* YOUR TASK *
Scan the entries for lines with the word "Could", then copy those lines.

(Source records)
···
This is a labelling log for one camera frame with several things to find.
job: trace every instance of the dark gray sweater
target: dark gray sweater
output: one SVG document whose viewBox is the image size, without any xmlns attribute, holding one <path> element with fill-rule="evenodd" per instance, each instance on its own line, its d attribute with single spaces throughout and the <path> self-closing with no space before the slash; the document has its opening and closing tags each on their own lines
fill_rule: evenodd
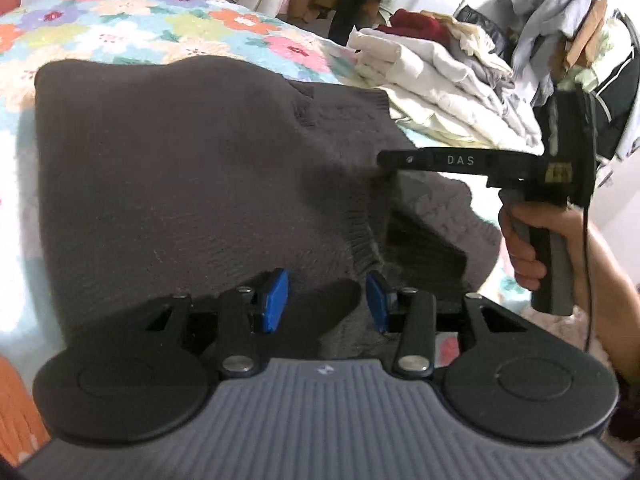
<svg viewBox="0 0 640 480">
<path fill-rule="evenodd" d="M 354 308 L 366 320 L 368 270 L 455 296 L 496 261 L 499 234 L 466 186 L 425 174 L 416 189 L 412 176 L 401 186 L 421 195 L 417 210 L 376 167 L 379 150 L 412 146 L 381 91 L 224 57 L 64 60 L 36 76 L 36 130 L 44 258 L 67 336 L 149 298 L 217 294 L 286 267 L 271 352 L 313 357 Z M 324 354 L 362 349 L 366 321 L 341 327 Z"/>
</svg>

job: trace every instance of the floral bedspread
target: floral bedspread
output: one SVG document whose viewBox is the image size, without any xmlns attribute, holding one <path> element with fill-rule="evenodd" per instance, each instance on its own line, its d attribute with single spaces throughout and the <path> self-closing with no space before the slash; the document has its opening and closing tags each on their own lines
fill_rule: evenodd
<svg viewBox="0 0 640 480">
<path fill-rule="evenodd" d="M 42 0 L 0 18 L 0 354 L 28 384 L 62 348 L 38 238 L 36 72 L 69 58 L 162 64 L 203 54 L 297 80 L 364 84 L 352 51 L 222 0 Z M 495 207 L 478 213 L 497 217 Z M 496 299 L 520 300 L 501 264 L 494 280 Z"/>
</svg>

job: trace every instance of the folded clothes
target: folded clothes
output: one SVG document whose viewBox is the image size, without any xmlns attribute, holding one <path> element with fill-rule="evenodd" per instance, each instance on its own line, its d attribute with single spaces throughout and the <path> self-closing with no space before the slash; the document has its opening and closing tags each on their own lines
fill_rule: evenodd
<svg viewBox="0 0 640 480">
<path fill-rule="evenodd" d="M 357 55 L 356 70 L 366 66 L 368 71 L 378 75 L 380 81 L 418 94 L 471 126 L 491 145 L 505 150 L 543 153 L 541 144 L 528 146 L 526 140 L 519 137 L 500 115 L 463 91 L 436 66 L 421 59 L 404 44 L 353 30 L 348 46 L 361 51 Z"/>
<path fill-rule="evenodd" d="M 361 66 L 361 75 L 370 81 L 375 73 L 367 73 Z M 492 144 L 471 126 L 422 99 L 419 95 L 388 82 L 380 82 L 392 104 L 391 118 L 404 126 L 454 148 L 492 148 Z"/>
<path fill-rule="evenodd" d="M 507 62 L 493 53 L 495 49 L 494 40 L 479 25 L 459 22 L 453 16 L 438 12 L 423 10 L 421 14 L 435 18 L 445 25 L 452 36 L 460 42 L 460 48 L 470 56 L 476 56 L 484 66 L 499 70 L 507 77 L 513 75 L 513 69 Z"/>
<path fill-rule="evenodd" d="M 480 63 L 476 56 L 470 56 L 460 48 L 460 42 L 456 38 L 451 38 L 449 42 L 449 53 L 451 57 L 460 63 L 465 64 L 474 71 L 479 81 L 495 88 L 500 84 L 513 85 L 513 76 L 509 76 L 503 70 L 496 70 Z"/>
<path fill-rule="evenodd" d="M 498 95 L 486 84 L 486 82 L 479 80 L 471 67 L 467 66 L 465 63 L 455 60 L 443 46 L 435 43 L 434 41 L 393 36 L 391 34 L 380 32 L 380 30 L 372 30 L 370 28 L 363 28 L 357 33 L 352 33 L 354 37 L 357 34 L 382 38 L 386 41 L 406 47 L 412 53 L 417 55 L 423 62 L 433 66 L 440 75 L 444 76 L 449 82 L 452 82 L 457 88 L 463 90 L 469 96 L 475 97 L 488 111 L 491 111 L 498 117 L 502 118 L 514 133 L 525 140 L 527 146 L 532 148 L 534 151 L 541 149 L 542 132 L 540 131 L 538 122 L 533 115 L 533 110 L 528 103 L 516 95 L 515 90 L 513 90 L 513 82 L 502 80 L 504 82 L 504 86 L 510 88 L 503 88 L 501 85 L 500 94 Z M 411 67 L 409 70 L 418 71 L 422 70 L 422 67 L 420 65 L 416 65 Z M 395 83 L 399 84 L 401 87 L 408 88 L 407 84 L 402 84 L 398 80 L 396 80 Z M 416 91 L 415 88 L 408 89 L 411 92 L 421 95 L 420 91 Z M 471 106 L 475 107 L 476 103 L 472 102 Z M 482 130 L 482 127 L 479 128 L 470 121 L 465 121 L 465 119 L 463 119 L 464 115 L 461 115 L 459 111 L 455 112 L 452 109 L 447 111 L 455 117 L 460 118 L 463 122 L 467 122 L 476 130 Z"/>
<path fill-rule="evenodd" d="M 286 267 L 289 300 L 265 357 L 318 357 L 336 326 L 354 356 L 363 339 L 384 342 L 370 317 L 342 320 L 366 313 L 364 275 L 385 270 L 388 254 L 400 277 L 446 298 L 476 290 L 495 265 L 499 232 L 473 214 L 463 184 L 434 173 L 421 188 L 432 207 L 412 214 L 409 232 L 446 262 L 388 240 L 412 204 L 376 155 L 413 144 L 382 91 L 216 56 L 54 62 L 35 86 L 40 233 L 67 337 L 149 298 L 215 295 Z"/>
<path fill-rule="evenodd" d="M 391 23 L 390 27 L 379 25 L 378 30 L 387 34 L 395 34 L 396 36 L 437 41 L 445 47 L 449 46 L 449 29 L 435 18 L 423 16 L 419 12 L 398 9 L 389 18 L 389 22 Z"/>
<path fill-rule="evenodd" d="M 483 106 L 500 113 L 502 105 L 492 89 L 482 83 L 472 69 L 455 60 L 442 44 L 430 40 L 387 34 L 381 31 L 380 28 L 361 28 L 358 32 L 367 36 L 393 41 L 407 47 L 414 54 L 417 54 L 421 60 L 433 65 L 440 74 L 458 88 L 477 98 Z"/>
</svg>

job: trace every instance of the orange flower pattern
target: orange flower pattern
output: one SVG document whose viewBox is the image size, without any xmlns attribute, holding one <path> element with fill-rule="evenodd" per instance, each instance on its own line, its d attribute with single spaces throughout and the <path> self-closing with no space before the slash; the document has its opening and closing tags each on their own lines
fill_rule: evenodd
<svg viewBox="0 0 640 480">
<path fill-rule="evenodd" d="M 226 28 L 248 30 L 262 36 L 269 34 L 272 30 L 280 30 L 277 25 L 261 20 L 257 14 L 240 14 L 232 9 L 213 10 L 209 13 L 209 16 L 214 20 L 223 22 Z"/>
<path fill-rule="evenodd" d="M 0 52 L 6 52 L 13 45 L 14 41 L 23 35 L 21 30 L 13 23 L 3 23 L 0 25 Z"/>
</svg>

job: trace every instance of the pile of clothes
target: pile of clothes
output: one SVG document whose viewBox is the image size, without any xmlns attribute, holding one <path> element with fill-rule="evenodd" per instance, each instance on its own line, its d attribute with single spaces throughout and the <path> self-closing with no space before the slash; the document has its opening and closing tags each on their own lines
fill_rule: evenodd
<svg viewBox="0 0 640 480">
<path fill-rule="evenodd" d="M 516 17 L 508 32 L 470 7 L 456 17 L 399 9 L 389 25 L 354 29 L 356 68 L 413 130 L 449 146 L 536 154 L 544 146 L 533 108 L 580 84 L 600 104 L 598 130 L 615 130 L 615 149 L 640 78 L 632 25 L 609 17 L 607 0 L 502 2 Z"/>
<path fill-rule="evenodd" d="M 394 118 L 449 146 L 544 152 L 533 109 L 484 28 L 404 9 L 390 23 L 353 30 L 347 45 L 359 51 L 360 75 L 389 95 Z"/>
</svg>

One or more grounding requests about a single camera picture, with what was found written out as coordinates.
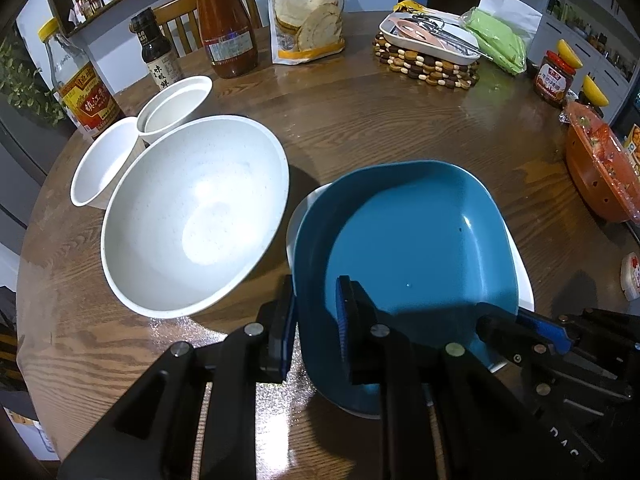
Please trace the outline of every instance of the wooden bead trivet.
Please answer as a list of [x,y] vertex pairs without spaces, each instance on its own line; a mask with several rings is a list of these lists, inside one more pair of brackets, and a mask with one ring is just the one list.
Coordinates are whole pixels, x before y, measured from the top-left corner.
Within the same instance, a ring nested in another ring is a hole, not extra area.
[[413,50],[403,50],[390,44],[384,36],[378,35],[373,41],[373,51],[392,72],[399,72],[411,79],[426,81],[432,86],[462,88],[468,90],[478,80],[479,63],[468,66],[456,65],[444,59],[437,59]]

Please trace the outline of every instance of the metal screw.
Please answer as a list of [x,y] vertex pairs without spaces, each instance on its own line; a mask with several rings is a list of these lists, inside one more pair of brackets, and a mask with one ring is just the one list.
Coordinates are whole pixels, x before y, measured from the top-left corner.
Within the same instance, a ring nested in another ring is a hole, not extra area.
[[387,325],[383,325],[382,323],[376,323],[375,325],[372,325],[369,331],[371,332],[371,335],[373,337],[386,337],[391,333],[389,327]]
[[169,350],[175,357],[180,357],[181,355],[185,355],[191,349],[191,345],[186,341],[178,341],[171,345]]
[[264,327],[260,323],[253,322],[244,326],[244,333],[249,337],[260,335],[262,332],[264,332]]
[[540,383],[536,386],[536,393],[543,397],[548,396],[551,393],[551,386],[546,383]]
[[449,343],[444,347],[444,350],[451,357],[460,357],[465,354],[465,347],[460,343]]

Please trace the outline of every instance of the yellow cap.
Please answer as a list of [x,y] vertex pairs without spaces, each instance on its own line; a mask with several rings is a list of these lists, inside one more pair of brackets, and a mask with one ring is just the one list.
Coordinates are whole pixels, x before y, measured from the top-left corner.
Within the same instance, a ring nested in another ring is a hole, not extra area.
[[40,30],[38,31],[38,37],[42,43],[54,32],[56,32],[60,26],[58,25],[58,20],[56,18],[51,18],[47,23],[45,23]]

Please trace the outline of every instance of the green package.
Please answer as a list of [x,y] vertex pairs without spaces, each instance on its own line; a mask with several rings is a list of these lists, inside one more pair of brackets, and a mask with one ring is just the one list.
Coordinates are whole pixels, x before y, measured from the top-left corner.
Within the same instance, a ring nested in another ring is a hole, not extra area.
[[480,50],[494,58],[494,63],[511,75],[526,69],[527,50],[522,39],[486,12],[474,7],[461,16],[463,27],[478,40]]

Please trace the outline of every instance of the cabinet handle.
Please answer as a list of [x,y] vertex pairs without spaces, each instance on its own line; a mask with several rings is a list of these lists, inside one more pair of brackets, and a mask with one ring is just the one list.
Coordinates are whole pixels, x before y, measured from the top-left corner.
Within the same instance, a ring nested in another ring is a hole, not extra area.
[[605,73],[605,74],[607,74],[607,75],[611,78],[611,80],[616,84],[616,86],[620,86],[620,85],[618,84],[618,82],[617,82],[615,79],[613,79],[613,76],[612,76],[609,72],[607,72],[607,71],[605,70],[605,71],[604,71],[604,73]]
[[589,54],[586,50],[584,50],[580,45],[578,45],[577,43],[574,43],[576,48],[579,48],[586,57],[591,57],[591,54]]
[[551,25],[551,23],[546,22],[546,24],[551,27],[554,31],[556,31],[558,34],[562,34],[562,32],[560,30],[558,30],[557,28],[555,28],[553,25]]

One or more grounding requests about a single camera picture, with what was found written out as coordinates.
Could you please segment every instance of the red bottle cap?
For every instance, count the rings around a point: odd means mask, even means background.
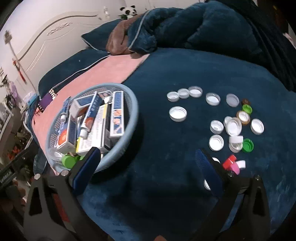
[[[228,169],[230,169],[230,166],[236,161],[236,157],[235,157],[235,155],[230,155],[226,160],[225,160],[225,162],[222,164],[222,166],[223,166],[223,168],[225,169],[225,170],[228,170]]]

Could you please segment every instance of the pillow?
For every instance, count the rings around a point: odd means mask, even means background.
[[[121,21],[121,19],[115,19],[107,22],[95,28],[94,30],[81,35],[82,39],[93,49],[106,51],[106,44],[112,30]]]
[[[73,79],[109,56],[106,51],[83,49],[48,71],[40,80],[38,90],[43,98],[51,88],[57,93]]]

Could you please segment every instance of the blue plastic basket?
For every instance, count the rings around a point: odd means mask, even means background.
[[[71,103],[75,98],[93,94],[95,91],[106,91],[106,90],[110,90],[111,92],[124,91],[124,99],[127,105],[129,120],[126,125],[124,135],[118,140],[115,146],[102,158],[95,173],[110,167],[124,154],[124,152],[127,149],[127,146],[129,145],[133,132],[136,128],[136,125],[138,122],[138,116],[139,116],[139,106],[138,106],[138,101],[135,94],[131,91],[130,88],[122,84],[106,83],[106,84],[96,85],[73,97],[71,99]],[[49,164],[57,172],[61,172],[62,170],[66,170],[67,168],[64,167],[62,163],[56,162],[51,158],[49,158],[47,152],[48,152],[48,148],[53,147],[57,141],[58,135],[56,130],[59,130],[59,127],[61,125],[60,114],[61,114],[61,111],[55,117],[46,138],[46,158]]]

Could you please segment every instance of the white headboard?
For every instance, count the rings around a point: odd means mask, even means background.
[[[66,12],[47,21],[17,54],[35,89],[38,91],[40,79],[50,69],[87,47],[81,38],[82,34],[111,20],[106,19],[102,10]],[[30,83],[25,86],[25,91],[33,91]]]

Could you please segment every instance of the pink blanket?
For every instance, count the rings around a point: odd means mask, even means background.
[[[137,53],[109,56],[61,89],[44,112],[35,115],[35,125],[32,121],[33,131],[43,152],[46,153],[47,132],[67,97],[76,96],[80,92],[98,84],[122,83],[148,56],[149,54],[140,56]]]
···
* RESULT OF THE EXERCISE *
Could you please segment every instance of the red bottle cap?
Could you please segment every instance of the pillow?
Could you please segment every instance of the blue plastic basket?
Could you please segment every instance of the white headboard?
Could you please segment every instance of the pink blanket?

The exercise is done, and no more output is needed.